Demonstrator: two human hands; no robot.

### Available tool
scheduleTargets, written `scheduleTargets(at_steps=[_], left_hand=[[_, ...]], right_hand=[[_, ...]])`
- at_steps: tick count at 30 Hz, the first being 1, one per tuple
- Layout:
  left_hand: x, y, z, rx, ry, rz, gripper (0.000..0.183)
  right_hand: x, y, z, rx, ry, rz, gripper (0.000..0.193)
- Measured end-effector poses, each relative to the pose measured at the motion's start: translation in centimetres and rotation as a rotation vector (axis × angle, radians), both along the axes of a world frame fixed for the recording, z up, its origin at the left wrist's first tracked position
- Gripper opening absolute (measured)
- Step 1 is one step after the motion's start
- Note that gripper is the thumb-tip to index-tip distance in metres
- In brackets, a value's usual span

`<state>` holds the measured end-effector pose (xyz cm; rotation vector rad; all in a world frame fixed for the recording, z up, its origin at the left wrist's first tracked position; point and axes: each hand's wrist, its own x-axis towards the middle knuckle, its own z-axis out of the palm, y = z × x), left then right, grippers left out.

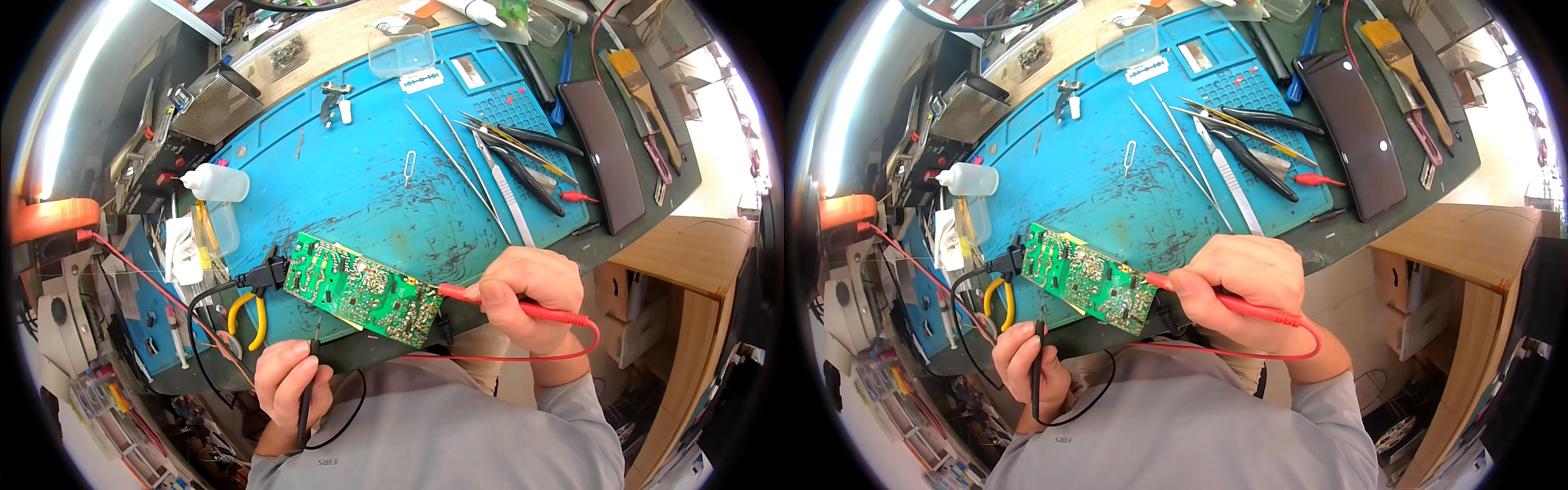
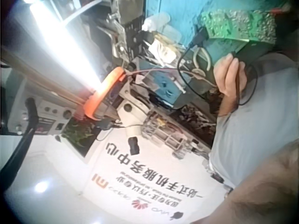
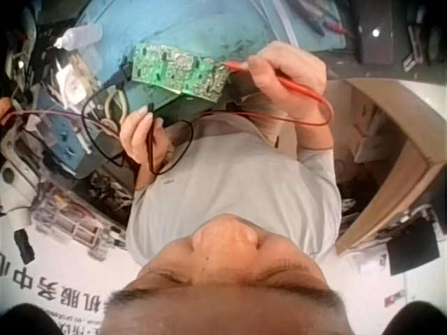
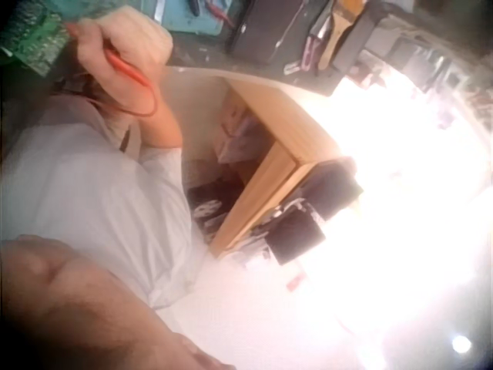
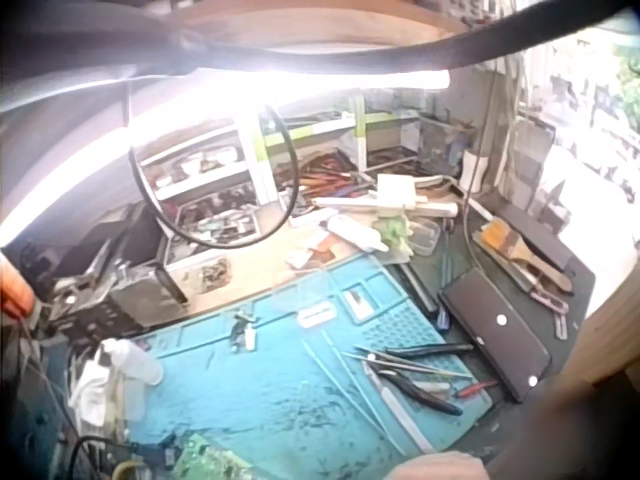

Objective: The person uses a multimeter to test various points on a green circuit board. They hold the board with one hand and probe different components with the multimeter leads in the other hand. The person repeatedly touches the probes to different spots on the board throughout the clip.

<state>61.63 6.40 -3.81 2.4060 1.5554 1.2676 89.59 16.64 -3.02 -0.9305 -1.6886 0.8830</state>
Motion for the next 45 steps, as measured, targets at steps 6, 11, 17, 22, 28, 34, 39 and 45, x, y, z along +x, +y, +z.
scheduleTargets(at_steps=[6,11,17,22,28,34,39,45], left_hand=[[0.1,0.1,0.5,-0.084,-0.109,-0.021,0.025],[1.2,2.9,2.6,-0.09,-0.125,-0.066,0.025],[3.8,5.4,3.1,-0.146,-0.125,-0.064,0.021],[4.2,5.7,3.1,-0.195,-0.091,-0.065,0.014],[4.5,5.8,3.3,-0.19,-0.031,-0.041,0.012],[4.5,5.9,3.6,-0.189,0.004,-0.036,0.012],[4.6,5.8,3.5,-0.19,0.013,-0.037,0.011],[4.6,5.9,3.4,-0.177,0.026,-0.037,0.013]], right_hand=[[-0.4,-0.1,0.2,-0.012,0.049,-0.041,0.011],[-0.5,-0.1,-0.1,-0.005,0.06,-0.063,0.013],[-0.6,-0.1,-0.5,0.007,0.07,-0.069,0.016],[-0.5,-0.1,-0.5,0.007,0.069,-0.069,0.017],[-0.6,-0.1,-0.5,0.019,0.053,-0.075,0.017],[-0.7,-0.1,-0.6,0.032,0.049,-0.077,0.017],[-0.1,-0.2,-0.3,0.0,-0.005,-0.023,0.015],[0.0,0.0,-0.3,-0.008,-0.011,-0.027,0.015]])
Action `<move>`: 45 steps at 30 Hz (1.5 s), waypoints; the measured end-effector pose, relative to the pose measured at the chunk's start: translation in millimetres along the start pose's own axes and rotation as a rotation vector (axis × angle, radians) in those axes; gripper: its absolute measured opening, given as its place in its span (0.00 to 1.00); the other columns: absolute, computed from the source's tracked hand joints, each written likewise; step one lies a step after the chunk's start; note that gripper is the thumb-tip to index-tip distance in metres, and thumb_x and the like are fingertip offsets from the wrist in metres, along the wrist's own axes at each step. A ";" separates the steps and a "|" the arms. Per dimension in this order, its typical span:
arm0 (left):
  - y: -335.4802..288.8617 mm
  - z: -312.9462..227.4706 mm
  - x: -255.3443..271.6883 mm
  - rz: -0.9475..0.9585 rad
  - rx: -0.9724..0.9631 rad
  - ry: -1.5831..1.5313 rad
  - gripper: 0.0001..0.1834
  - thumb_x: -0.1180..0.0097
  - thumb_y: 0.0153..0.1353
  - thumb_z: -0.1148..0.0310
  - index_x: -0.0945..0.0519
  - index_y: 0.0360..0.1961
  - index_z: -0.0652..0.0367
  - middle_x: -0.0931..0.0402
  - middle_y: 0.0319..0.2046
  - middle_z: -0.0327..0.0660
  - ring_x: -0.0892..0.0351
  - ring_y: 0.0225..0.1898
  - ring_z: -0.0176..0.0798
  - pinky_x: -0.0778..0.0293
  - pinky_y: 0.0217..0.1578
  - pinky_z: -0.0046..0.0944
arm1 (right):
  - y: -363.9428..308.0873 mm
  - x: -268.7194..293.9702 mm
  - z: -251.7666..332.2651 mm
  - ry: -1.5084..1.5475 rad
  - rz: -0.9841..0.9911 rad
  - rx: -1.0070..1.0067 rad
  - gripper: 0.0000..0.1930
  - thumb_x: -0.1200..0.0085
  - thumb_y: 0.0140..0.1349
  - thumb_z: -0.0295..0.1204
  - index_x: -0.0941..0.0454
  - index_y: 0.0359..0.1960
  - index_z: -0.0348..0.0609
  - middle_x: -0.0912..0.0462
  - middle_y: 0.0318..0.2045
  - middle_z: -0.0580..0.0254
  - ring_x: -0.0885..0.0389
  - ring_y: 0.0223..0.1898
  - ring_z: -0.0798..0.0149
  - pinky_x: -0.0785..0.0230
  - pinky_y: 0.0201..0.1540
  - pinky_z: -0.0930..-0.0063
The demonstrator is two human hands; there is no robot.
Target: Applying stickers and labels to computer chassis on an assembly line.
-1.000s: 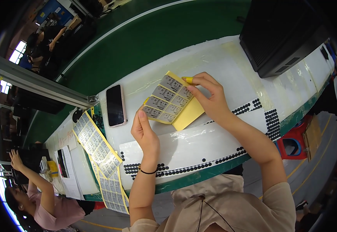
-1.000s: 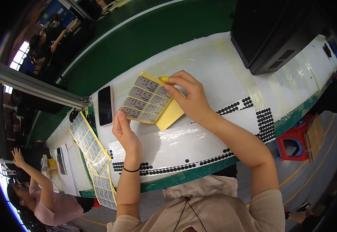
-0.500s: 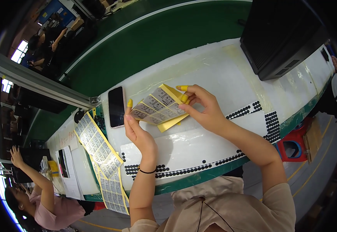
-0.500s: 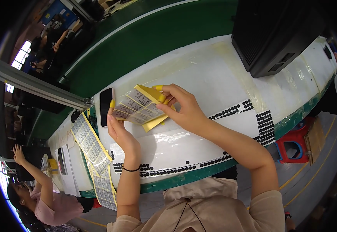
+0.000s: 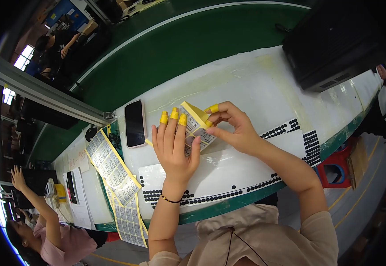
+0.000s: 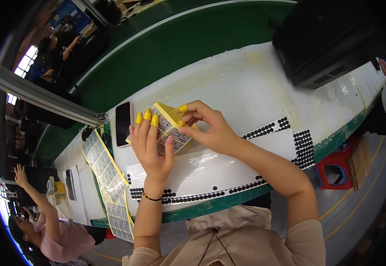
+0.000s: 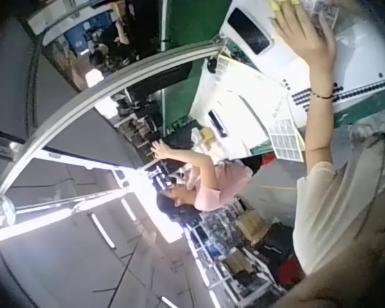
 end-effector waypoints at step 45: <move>-11.1 11.4 -23.8 0.091 0.241 -0.476 0.10 0.43 0.59 0.74 0.21 0.41 0.68 0.20 0.38 0.52 0.20 0.42 0.55 0.28 0.52 0.50 | 2.6 5.6 17.7 -0.229 -0.021 0.190 0.06 0.37 0.52 0.22 0.20 0.31 0.38 0.24 0.37 0.61 0.27 0.41 0.66 0.35 0.46 0.74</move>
Point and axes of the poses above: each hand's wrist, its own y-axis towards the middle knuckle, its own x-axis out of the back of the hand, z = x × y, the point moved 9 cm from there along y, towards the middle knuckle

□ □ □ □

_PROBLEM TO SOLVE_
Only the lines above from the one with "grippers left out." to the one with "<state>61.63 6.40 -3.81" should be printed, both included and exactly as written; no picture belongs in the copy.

_THE ANSWER_
`<state>` holds the measured end-effector pose (xyz cm; rotation vector rad; all in a world frame fixed for the recording, z up, its origin at the left wrist's first tracked position; point and axes: each hand's wrist, its own x-axis towards the middle knuckle, its own z-axis out of the palm, y = z × x), left then right, grippers left out.


Objective: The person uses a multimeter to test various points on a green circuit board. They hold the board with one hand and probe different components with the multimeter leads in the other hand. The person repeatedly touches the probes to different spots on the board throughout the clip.

<state>61.63 6.40 -3.81 2.4060 1.5554 1.2676 89.59 16.64 -3.02 -0.9305 -1.6886 0.8830</state>

No more output is needed for this exercise.